Task - After finding the line containing "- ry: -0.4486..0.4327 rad" below, please output that line and each following one through the line containing "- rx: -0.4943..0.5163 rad", exactly as written.

Records supplied -

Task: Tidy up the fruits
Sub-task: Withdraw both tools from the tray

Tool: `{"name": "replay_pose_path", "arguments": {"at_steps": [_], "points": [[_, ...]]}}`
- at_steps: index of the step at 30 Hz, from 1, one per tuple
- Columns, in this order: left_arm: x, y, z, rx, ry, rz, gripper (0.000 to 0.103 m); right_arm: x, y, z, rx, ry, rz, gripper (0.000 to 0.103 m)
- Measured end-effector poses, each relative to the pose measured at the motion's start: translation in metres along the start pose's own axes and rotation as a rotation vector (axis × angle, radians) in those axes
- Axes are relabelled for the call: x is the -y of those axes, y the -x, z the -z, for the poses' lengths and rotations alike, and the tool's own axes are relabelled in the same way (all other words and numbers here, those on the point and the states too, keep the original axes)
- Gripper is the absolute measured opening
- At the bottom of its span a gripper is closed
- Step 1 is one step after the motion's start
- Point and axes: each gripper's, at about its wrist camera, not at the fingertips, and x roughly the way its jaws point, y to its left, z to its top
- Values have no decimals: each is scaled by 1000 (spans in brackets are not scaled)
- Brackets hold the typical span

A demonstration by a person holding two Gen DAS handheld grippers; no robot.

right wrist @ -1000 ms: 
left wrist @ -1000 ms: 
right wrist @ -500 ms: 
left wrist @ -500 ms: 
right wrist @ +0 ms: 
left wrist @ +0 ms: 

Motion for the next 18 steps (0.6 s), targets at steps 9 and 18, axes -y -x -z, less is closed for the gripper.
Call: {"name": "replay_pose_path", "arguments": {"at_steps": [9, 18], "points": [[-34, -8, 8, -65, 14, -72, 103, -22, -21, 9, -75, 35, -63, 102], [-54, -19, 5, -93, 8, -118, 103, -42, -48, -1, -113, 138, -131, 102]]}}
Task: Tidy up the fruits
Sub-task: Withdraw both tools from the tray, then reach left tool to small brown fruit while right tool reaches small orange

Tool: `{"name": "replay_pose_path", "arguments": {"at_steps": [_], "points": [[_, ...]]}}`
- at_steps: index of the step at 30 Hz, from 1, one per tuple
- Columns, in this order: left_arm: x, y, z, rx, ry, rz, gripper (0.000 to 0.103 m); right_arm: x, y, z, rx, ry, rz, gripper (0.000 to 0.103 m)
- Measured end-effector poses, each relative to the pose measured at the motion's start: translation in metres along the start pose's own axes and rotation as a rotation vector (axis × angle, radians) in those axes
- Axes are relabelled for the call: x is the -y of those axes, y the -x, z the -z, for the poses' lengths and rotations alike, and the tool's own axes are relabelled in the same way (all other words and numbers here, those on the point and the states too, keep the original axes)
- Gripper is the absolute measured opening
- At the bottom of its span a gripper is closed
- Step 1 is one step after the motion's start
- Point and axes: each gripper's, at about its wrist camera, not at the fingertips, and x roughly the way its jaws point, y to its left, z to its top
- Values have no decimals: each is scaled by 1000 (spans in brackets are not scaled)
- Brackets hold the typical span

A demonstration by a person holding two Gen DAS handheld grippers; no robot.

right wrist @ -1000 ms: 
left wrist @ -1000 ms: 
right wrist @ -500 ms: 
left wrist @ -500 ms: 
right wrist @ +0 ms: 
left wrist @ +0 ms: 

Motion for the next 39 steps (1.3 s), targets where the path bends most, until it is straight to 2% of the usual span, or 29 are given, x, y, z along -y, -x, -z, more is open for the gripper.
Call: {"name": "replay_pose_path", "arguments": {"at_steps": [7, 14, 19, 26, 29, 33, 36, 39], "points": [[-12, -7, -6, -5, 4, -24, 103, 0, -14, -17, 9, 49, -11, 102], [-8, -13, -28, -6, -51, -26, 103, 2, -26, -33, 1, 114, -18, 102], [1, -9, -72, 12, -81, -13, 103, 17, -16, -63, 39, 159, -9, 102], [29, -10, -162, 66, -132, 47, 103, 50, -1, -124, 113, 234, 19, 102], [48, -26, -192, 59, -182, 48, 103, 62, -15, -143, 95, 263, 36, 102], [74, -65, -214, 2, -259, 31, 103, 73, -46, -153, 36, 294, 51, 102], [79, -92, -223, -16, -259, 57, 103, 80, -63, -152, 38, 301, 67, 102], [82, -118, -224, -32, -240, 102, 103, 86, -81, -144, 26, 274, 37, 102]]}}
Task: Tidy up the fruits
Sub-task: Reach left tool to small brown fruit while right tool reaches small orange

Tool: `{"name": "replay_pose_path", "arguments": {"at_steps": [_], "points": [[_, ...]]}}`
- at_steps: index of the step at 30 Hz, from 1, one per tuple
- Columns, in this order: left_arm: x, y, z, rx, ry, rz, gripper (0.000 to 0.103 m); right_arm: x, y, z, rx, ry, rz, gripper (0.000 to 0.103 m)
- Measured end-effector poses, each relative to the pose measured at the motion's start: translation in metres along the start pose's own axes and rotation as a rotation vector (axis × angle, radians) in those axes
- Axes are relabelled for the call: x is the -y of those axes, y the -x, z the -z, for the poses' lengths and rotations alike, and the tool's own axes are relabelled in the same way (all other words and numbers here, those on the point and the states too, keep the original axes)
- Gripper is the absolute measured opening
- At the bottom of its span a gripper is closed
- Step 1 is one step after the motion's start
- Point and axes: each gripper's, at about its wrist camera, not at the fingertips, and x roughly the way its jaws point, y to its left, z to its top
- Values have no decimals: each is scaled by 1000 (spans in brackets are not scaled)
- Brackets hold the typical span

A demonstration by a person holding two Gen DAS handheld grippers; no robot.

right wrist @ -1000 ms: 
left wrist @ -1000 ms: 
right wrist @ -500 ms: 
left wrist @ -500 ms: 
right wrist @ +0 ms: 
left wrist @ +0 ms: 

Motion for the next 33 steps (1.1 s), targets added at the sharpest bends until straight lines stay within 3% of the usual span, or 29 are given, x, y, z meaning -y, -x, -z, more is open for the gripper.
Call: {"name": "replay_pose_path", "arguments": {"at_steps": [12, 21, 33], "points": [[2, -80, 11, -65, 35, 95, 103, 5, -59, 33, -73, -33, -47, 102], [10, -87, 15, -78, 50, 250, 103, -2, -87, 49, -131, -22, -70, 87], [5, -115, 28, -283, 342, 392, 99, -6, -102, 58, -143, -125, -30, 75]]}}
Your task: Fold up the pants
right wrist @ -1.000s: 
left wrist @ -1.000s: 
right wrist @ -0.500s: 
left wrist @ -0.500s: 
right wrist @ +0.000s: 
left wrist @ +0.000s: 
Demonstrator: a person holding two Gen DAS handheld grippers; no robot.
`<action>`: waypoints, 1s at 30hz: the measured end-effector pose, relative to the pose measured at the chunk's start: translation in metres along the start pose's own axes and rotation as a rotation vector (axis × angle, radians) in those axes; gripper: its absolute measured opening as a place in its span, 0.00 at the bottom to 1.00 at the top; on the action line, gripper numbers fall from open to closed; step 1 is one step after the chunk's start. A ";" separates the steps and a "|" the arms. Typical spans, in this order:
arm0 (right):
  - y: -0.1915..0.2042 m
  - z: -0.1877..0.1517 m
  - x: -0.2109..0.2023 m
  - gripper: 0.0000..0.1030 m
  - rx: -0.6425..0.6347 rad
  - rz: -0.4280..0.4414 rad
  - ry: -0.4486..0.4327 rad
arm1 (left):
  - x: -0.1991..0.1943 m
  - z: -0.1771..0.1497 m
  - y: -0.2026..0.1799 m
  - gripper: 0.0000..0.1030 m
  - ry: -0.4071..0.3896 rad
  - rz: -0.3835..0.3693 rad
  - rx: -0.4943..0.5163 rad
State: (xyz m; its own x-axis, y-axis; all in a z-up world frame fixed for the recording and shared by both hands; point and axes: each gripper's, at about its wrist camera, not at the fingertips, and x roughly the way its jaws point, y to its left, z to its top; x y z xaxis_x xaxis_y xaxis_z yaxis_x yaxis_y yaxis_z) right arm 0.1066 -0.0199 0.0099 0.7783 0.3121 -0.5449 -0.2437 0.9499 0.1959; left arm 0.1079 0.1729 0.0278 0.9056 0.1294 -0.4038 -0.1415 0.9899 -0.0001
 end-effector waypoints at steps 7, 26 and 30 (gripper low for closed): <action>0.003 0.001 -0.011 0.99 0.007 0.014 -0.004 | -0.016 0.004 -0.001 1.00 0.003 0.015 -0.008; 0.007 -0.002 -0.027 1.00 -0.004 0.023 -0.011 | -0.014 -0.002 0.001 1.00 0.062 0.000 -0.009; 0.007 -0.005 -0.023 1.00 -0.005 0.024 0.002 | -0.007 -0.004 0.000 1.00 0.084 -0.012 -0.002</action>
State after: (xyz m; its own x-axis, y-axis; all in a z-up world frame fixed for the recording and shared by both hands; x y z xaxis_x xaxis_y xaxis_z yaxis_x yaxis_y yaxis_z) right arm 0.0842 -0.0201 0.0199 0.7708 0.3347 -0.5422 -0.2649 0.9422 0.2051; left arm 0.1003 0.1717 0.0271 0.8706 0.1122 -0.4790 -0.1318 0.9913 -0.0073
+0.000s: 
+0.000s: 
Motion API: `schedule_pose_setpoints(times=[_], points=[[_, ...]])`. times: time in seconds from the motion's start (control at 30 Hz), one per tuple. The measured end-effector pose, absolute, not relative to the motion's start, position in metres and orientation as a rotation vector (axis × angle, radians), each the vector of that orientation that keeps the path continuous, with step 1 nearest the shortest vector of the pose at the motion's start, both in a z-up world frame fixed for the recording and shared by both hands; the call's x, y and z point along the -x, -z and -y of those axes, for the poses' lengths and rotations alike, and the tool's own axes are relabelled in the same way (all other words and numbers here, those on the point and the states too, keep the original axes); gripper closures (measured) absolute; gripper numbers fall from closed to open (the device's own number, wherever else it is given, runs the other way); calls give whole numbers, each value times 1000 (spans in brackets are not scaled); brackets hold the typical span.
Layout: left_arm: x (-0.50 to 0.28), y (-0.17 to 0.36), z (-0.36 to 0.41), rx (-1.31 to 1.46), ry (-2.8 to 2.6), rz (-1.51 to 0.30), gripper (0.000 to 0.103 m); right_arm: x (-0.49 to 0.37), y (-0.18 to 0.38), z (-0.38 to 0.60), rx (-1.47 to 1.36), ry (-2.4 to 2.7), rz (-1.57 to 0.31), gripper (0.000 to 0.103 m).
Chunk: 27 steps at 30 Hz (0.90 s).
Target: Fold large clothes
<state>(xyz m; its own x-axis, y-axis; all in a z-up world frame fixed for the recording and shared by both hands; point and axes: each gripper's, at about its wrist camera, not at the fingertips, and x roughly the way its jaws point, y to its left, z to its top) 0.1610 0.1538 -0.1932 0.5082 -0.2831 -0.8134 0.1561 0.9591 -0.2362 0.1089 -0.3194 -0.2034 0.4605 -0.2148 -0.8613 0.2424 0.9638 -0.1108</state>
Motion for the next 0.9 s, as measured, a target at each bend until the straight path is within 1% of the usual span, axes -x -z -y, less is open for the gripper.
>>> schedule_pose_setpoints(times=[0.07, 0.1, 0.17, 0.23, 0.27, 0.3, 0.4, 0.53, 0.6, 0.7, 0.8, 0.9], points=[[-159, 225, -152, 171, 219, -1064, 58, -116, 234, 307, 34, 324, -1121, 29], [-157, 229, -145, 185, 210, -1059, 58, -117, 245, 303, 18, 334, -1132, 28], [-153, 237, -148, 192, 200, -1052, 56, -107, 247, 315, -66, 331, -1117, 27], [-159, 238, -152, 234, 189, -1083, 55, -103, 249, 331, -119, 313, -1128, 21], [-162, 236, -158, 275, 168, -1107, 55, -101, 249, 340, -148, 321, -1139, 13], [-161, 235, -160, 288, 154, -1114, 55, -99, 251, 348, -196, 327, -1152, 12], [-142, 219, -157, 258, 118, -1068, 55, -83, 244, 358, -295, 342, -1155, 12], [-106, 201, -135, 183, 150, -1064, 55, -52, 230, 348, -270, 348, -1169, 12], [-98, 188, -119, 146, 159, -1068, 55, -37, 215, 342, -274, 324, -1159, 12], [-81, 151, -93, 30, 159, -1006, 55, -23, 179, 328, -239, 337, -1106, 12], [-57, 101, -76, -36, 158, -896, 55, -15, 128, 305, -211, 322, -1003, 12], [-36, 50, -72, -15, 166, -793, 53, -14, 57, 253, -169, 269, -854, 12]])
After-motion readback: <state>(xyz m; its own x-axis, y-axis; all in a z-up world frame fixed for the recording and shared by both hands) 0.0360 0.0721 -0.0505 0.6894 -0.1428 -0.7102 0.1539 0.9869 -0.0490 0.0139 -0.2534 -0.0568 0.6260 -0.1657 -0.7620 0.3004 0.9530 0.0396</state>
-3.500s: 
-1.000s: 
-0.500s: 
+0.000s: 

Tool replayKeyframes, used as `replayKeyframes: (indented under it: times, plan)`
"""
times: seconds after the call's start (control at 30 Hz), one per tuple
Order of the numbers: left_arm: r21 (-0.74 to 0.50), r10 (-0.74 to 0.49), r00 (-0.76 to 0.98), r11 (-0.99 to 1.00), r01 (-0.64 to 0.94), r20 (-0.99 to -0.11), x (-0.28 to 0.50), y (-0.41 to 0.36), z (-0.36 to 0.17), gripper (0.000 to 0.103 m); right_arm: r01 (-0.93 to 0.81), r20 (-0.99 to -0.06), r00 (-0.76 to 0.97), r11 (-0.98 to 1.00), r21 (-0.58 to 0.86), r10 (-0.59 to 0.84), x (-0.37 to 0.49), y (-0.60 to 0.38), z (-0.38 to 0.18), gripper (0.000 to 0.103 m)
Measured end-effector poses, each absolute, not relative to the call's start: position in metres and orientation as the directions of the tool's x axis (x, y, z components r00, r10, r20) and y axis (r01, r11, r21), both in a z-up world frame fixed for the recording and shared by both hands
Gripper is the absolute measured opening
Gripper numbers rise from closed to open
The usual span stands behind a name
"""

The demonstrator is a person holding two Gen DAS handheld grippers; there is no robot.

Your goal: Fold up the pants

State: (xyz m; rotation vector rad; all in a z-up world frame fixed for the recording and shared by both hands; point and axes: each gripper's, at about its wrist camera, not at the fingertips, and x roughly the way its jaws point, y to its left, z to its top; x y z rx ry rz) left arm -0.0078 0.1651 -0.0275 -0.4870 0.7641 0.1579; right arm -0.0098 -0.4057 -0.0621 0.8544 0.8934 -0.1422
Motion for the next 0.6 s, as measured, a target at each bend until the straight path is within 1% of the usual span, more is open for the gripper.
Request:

Expected output -
  - ry: -0.4486..0.4327 rad
arm1 (left):
  - x: -0.1991..0.1943 m
  - z: -0.1771..0.1497 m
  - y: -0.2026..0.1799 m
  - gripper: 0.0000..0.1030 m
  - ry: -0.4071..0.3896 rad
  - rz: -0.3835..0.3693 rad
  - rx: -0.4943..0.5163 rad

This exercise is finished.